Directions: Begin with the first line of the listing and quote every line through the one containing "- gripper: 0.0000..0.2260"; give only those lines.

Data below:
__________

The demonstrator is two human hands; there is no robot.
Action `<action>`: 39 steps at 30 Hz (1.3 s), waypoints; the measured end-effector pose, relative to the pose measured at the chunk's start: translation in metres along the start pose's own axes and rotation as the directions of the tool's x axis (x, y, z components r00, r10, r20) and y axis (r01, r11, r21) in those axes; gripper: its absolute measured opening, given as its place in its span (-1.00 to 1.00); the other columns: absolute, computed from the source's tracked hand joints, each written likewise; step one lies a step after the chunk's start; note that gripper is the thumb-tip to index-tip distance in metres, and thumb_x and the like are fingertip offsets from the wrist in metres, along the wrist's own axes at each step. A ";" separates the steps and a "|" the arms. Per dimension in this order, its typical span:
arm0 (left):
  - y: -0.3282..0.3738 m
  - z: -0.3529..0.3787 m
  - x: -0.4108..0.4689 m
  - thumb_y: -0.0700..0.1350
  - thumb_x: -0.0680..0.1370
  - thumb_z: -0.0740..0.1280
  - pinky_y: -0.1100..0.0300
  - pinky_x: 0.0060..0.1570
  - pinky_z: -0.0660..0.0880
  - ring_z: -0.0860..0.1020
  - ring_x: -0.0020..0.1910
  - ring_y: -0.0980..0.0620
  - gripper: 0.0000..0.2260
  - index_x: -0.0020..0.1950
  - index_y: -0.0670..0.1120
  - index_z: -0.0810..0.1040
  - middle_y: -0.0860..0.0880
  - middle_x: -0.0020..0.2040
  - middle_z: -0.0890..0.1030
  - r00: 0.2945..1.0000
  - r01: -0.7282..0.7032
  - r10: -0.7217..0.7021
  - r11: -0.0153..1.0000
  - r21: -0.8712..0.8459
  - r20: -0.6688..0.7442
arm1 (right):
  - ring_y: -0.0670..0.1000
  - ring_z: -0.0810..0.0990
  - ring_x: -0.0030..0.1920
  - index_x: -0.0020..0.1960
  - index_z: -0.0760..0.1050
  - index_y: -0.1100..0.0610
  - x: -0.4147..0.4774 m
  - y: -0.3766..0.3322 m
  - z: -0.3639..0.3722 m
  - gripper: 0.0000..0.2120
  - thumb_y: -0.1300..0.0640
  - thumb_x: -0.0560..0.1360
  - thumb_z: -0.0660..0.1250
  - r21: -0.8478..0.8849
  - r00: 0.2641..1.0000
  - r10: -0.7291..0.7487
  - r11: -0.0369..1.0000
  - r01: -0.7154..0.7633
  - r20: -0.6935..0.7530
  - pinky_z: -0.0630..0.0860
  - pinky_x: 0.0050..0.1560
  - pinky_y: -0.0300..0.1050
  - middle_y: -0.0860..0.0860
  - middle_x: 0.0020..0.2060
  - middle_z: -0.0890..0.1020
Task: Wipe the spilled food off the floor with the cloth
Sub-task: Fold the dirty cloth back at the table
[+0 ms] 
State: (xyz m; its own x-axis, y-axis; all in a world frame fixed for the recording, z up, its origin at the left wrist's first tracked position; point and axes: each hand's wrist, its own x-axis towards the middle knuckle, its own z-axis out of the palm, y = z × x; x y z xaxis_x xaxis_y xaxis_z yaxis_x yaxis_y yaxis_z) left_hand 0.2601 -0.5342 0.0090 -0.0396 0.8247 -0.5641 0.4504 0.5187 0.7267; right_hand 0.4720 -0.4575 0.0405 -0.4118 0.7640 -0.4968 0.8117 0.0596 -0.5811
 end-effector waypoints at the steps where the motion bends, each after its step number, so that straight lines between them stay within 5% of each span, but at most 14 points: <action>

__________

Reply to the task:
The demonstrator is two human hands; there is no robot.
Action `<action>`: 39 steps at 30 Hz (1.3 s), waypoints; the measured end-effector pose, relative to the pose measured at the chunk's start: translation in metres along the start pose's own axes and rotation as the directions of the tool's x axis (x, y, z components r00, r10, r20) and y axis (r01, r11, r21) in those axes; gripper: its absolute measured opening, given as its place in its span (-1.00 to 1.00); the other columns: absolute, computed from the source's tracked hand joints, each written likewise; step one lies a step after the chunk's start; note that gripper is the thumb-tip to index-tip distance in metres, and thumb_x and the like are fingertip offsets from the wrist in metres, along the wrist's own axes at each step. A ";" separates the steps and a "|" the arms. Per dimension in this order, its typical span:
arm0 (left):
  - y: -0.3282..0.3738 m
  - z: -0.3529..0.3787 m
  - x: -0.4108..0.4689 m
  - thumb_y: -0.0700..0.1350
  - thumb_x: -0.0680..0.1370
  - thumb_z: -0.0740..0.1280
  - pinky_y: -0.1100..0.0300
  - pinky_x: 0.0060..0.1570
  - pinky_z: -0.0660..0.0880
  - ring_z: -0.0860..0.1020
  - ring_x: -0.0020..0.1910
  - ring_y: -0.0980..0.0620
  - gripper: 0.0000..0.2260

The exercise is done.